Collected data entries
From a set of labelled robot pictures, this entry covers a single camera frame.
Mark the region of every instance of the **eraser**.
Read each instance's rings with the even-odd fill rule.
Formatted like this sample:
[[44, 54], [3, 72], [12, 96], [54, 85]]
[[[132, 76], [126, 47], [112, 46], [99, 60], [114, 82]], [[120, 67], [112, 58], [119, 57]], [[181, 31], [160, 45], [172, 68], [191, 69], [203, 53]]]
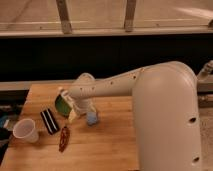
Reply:
[[50, 109], [46, 109], [41, 112], [41, 117], [44, 121], [44, 124], [47, 128], [49, 134], [54, 134], [60, 130], [58, 123], [56, 122]]

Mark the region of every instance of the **wooden table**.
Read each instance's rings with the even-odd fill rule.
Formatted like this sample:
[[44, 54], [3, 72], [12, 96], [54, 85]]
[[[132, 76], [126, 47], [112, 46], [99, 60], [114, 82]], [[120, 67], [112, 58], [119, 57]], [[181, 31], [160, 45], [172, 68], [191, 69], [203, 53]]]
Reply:
[[32, 85], [20, 119], [32, 118], [39, 131], [35, 144], [13, 138], [5, 153], [2, 171], [128, 171], [138, 169], [137, 148], [132, 120], [131, 97], [94, 98], [100, 122], [87, 126], [82, 117], [70, 126], [71, 139], [63, 153], [59, 152], [60, 132], [49, 135], [40, 112], [50, 108], [60, 127], [66, 119], [54, 107], [58, 86], [70, 84]]

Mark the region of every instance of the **white paper cup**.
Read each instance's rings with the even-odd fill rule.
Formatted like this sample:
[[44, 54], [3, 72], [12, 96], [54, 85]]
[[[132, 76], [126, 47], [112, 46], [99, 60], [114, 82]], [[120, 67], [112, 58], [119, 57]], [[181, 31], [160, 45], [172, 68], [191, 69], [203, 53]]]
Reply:
[[13, 128], [13, 135], [16, 138], [34, 143], [38, 140], [38, 132], [35, 127], [35, 121], [32, 119], [22, 119], [18, 121]]

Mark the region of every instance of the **cup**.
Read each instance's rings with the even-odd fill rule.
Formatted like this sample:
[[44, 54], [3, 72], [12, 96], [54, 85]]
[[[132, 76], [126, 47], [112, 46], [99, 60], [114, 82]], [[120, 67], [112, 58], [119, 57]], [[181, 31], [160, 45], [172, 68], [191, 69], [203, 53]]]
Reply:
[[18, 121], [13, 128], [13, 135], [18, 139], [34, 143], [39, 135], [35, 127], [35, 121], [32, 119], [22, 119]]

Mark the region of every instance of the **black wall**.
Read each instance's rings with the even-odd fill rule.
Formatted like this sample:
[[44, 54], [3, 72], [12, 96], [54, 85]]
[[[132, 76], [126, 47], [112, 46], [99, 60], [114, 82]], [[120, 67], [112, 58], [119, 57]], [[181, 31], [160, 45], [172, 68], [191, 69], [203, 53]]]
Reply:
[[0, 81], [103, 78], [170, 60], [197, 73], [213, 59], [213, 34], [2, 38], [0, 59]]

§ **Prompt**
Exact reproduction of the entries above is what's needed; images stay out.

§ **Exercise output**
From a set of labelled robot pictures, this entry covers a single camera frame.
Mark the region of every instance of the **eraser**.
Read each instance's rings with the even-odd fill rule.
Formatted like this sample:
[[44, 54], [3, 72], [12, 96], [54, 85]]
[[[132, 76], [126, 47], [112, 46], [99, 60], [114, 82]], [[120, 67], [112, 58], [119, 57]], [[181, 31], [160, 45], [172, 68], [191, 69], [203, 53]]]
Reply:
[[50, 109], [46, 109], [41, 112], [41, 117], [44, 121], [44, 124], [47, 128], [49, 134], [54, 134], [60, 130], [58, 123], [56, 122]]

Mark the region of every instance of the **wooden table**.
Read each instance's rings with the even-odd fill rule.
Formatted like this sample:
[[44, 54], [3, 72], [12, 96], [54, 85]]
[[[132, 76], [126, 47], [112, 46], [99, 60], [114, 82]], [[120, 67], [112, 58], [119, 57]], [[181, 31], [160, 45], [172, 68], [191, 69], [203, 53]]]
Reply:
[[32, 85], [20, 119], [32, 118], [39, 131], [35, 144], [13, 138], [5, 153], [2, 171], [128, 171], [138, 169], [137, 148], [132, 120], [131, 97], [94, 98], [100, 122], [87, 126], [82, 117], [70, 126], [71, 139], [63, 153], [59, 152], [60, 132], [49, 135], [40, 112], [50, 108], [60, 127], [66, 119], [54, 107], [58, 86], [70, 84]]

Mark the region of every instance of the **white paper cup**.
Read each instance's rings with the even-odd fill rule.
Formatted like this sample:
[[44, 54], [3, 72], [12, 96], [54, 85]]
[[[132, 76], [126, 47], [112, 46], [99, 60], [114, 82]], [[120, 67], [112, 58], [119, 57]], [[181, 31], [160, 45], [172, 68], [191, 69], [203, 53]]]
Reply:
[[13, 128], [13, 135], [16, 138], [34, 143], [38, 140], [38, 132], [35, 127], [35, 121], [32, 119], [22, 119], [18, 121]]

Mark the region of every instance of the **cup**.
Read each instance's rings with the even-odd fill rule.
Formatted like this sample:
[[44, 54], [3, 72], [12, 96], [54, 85]]
[[[132, 76], [126, 47], [112, 46], [99, 60], [114, 82]], [[120, 67], [112, 58], [119, 57]], [[181, 31], [160, 45], [172, 68], [191, 69], [203, 53]]]
Reply:
[[18, 121], [13, 128], [13, 135], [18, 139], [34, 143], [39, 135], [35, 127], [35, 121], [32, 119], [22, 119]]

Mark the region of every instance of the **black wall**.
Read each instance's rings with the even-odd fill rule.
Formatted like this sample:
[[44, 54], [3, 72], [12, 96], [54, 85]]
[[[132, 76], [126, 47], [112, 46], [99, 60], [114, 82]], [[120, 67], [112, 58], [119, 57]], [[181, 31], [160, 45], [172, 68], [191, 69], [203, 53]]]
Reply:
[[0, 81], [103, 78], [170, 60], [197, 73], [213, 59], [213, 34], [2, 38], [0, 59]]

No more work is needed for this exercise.